Platform aims to scale up recycling sector digitization

Colin StaubbyColin Staub
June 11, 2024
in Recycling
Matium both connects buyers and sellers and makes data reporting easier for users of the digital platform. | Ann-Moore/Shutterstock

Matium last month began the commercial launch of a platform that digitizes many aspects of the plastics recycling trading business. The company also received a recent funding boost from an economic development agency in Colorado.

Beyond connecting material buyers and sellers in the style of a social network, the company’s new platform provides data reporting tools that its creators say will become crucial in the era of emerging EPR regulations.

Founded in 2021 and in the trial stage since then, Matium recently commercialized its two key products: Network, which connects various stakeholders in the recycled plastics trading sector with a goal of simplifying buying and selling, and Core, an enterprise resource planning system that “automates all of the back of house operations and management” for plastics recycling firms, the company stated in a recent announcement.

Company co-founder and CEO Bailey Robin came up with the company concept after working as a recycled plastics broker for Bach Polymers, a Maryland-based subsidiary of Canusa Hershman, beginning in 2018.

“The job was, here’s a phone, here’s a laptop and here’s a Plastics News article, go call as many people as you can and ask them what they have, and call as many people as you can and ask them what they need,” Robin said.

He quickly came up with ways to improve his odds of connecting with the right suppliers and buyers. Robin noted sometimes he would call what he thought was a plastics recycling firm, only to be connected with someone who was not in the position to buy material. That led him to develop a way of identifying likely buyers: He started looking at Google Maps, using the satellite view to follow railroad tracks until he spotted a silo. That signaled a good lead, because “I knew they would buy at least a railcar” of material, Robin said.

Coming up with those types of timesavers led Robin to brainstorm about providing a tool that would simplify the material trading business on a wider scale. After three years brokering plastic, he began developing Matium with the initial idea of being a matchmaker, connecting buyers with sellers, and overall making transactions simpler.

Robin and his cousin, Alex Lambrides, founded Matium in April 2021, and the small team began developing the platform. The brokering network rolled out as a beta pilot-stage platform last year and continued to bring on more trial users this year, and the ERP side of the business was in its trial stage early this year. The platform’s commercial launch was on May 6, providing users the full functionality of being able to offer material on the platform and match with other users.

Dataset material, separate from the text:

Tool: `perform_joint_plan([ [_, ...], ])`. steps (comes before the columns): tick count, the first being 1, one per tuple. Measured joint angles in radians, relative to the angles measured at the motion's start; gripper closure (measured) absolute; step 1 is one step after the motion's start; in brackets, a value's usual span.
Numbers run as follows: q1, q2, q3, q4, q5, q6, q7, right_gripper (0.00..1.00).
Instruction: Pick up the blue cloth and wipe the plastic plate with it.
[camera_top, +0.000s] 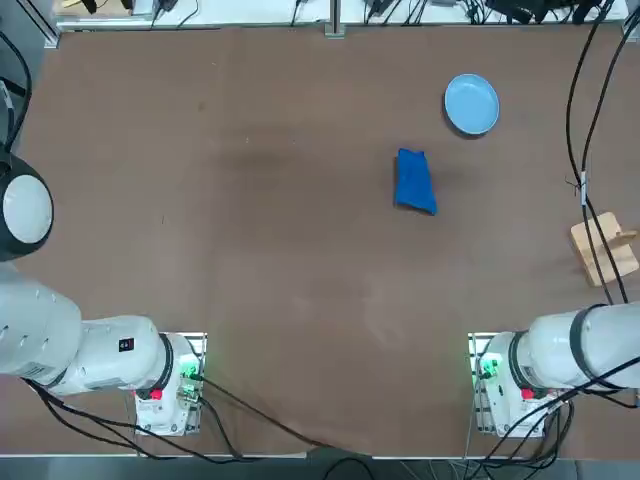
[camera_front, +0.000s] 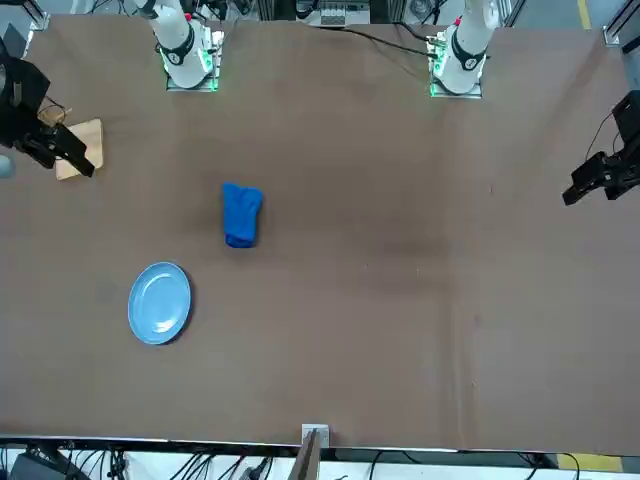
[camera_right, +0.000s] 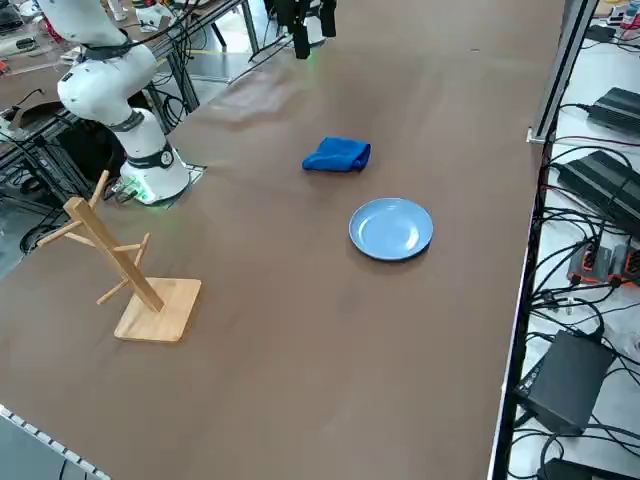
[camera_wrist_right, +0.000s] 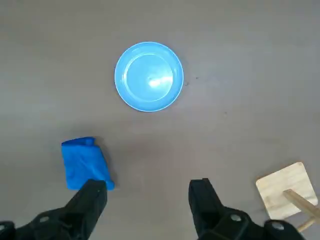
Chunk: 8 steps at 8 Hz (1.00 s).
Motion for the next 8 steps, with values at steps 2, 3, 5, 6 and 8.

As of this week, the company had slightly more than 400 companies on the Network platform, an invite-only arena where a company can create a profile and connect with recycling firms, manufacturers, distributors and other stakeholders in the material chain.

The Core platform adds the ability to generate trading documents like purchase orders, bills of lading and shipping confirmations, as well as access to material trading analytics.

Matium is currently concentrated in the plastics sector, but the company has plans to be “material agnostic” in the future. Eric Mills, company director of operations, said the company’s goal is to become the largest anonymized commodity transaction ledger, “leading to a filterable — in any way that you want — heat map of supply and demand nodes.”

Opportunities within the EPR world

The Matium team sees an emerging need the company’s platform can fill within the plastics recycling sector, as a tool that facilitates collection and reporting of various data points.

“There’s going to be significant reporting requirements from a regulatory perspective, if not at the federal level, certainly at the state level where EPR laws are passing in multiple states,” said Jenifer Freeman, an external engagement strategist who is working with Matium.

Indeed, producer responsibility organizations, or PROs, are going to have to report certain data to the regulating agencies, and in some cases it’s data they’ve never had to collect before. Industry experts have warned that meeting data collection and reporting requirements is going to be a huge task, one that producers must gear up for quickly.

The company’s potential to help in an EPR environment were recently highlighted in Colorado, one of the five U.S. states where legislation establishing EPR for packaging has been approved and a regulatory system is in development. The Colorado Office of Economic Development and International Trade on May 16 announced Matium was awarded an Early Stage Capital and Retention Grant totaling $250,000, to help scale up its “raw material trading solution with unparalleled data insights and operational efficiencies.”

“As Colorado implements its extended producer responsibility for recycling program, this tool and the webbing it creates will be essential to ensuring that the enhanced amounts of material collected will go back into the supply chain, rather than the landfill,” Matium stated in announcing the grant funds.

The company added that the “most powerful impact of this tool will be in the data and analytics imbedded in the solution. In a system devoid of reliable data to inform infrastructure investments on both the public and private side, the collated data the Matium will capture will empower and enable governments and businesses to build smarter, more efficient recycling systems and supply chains.”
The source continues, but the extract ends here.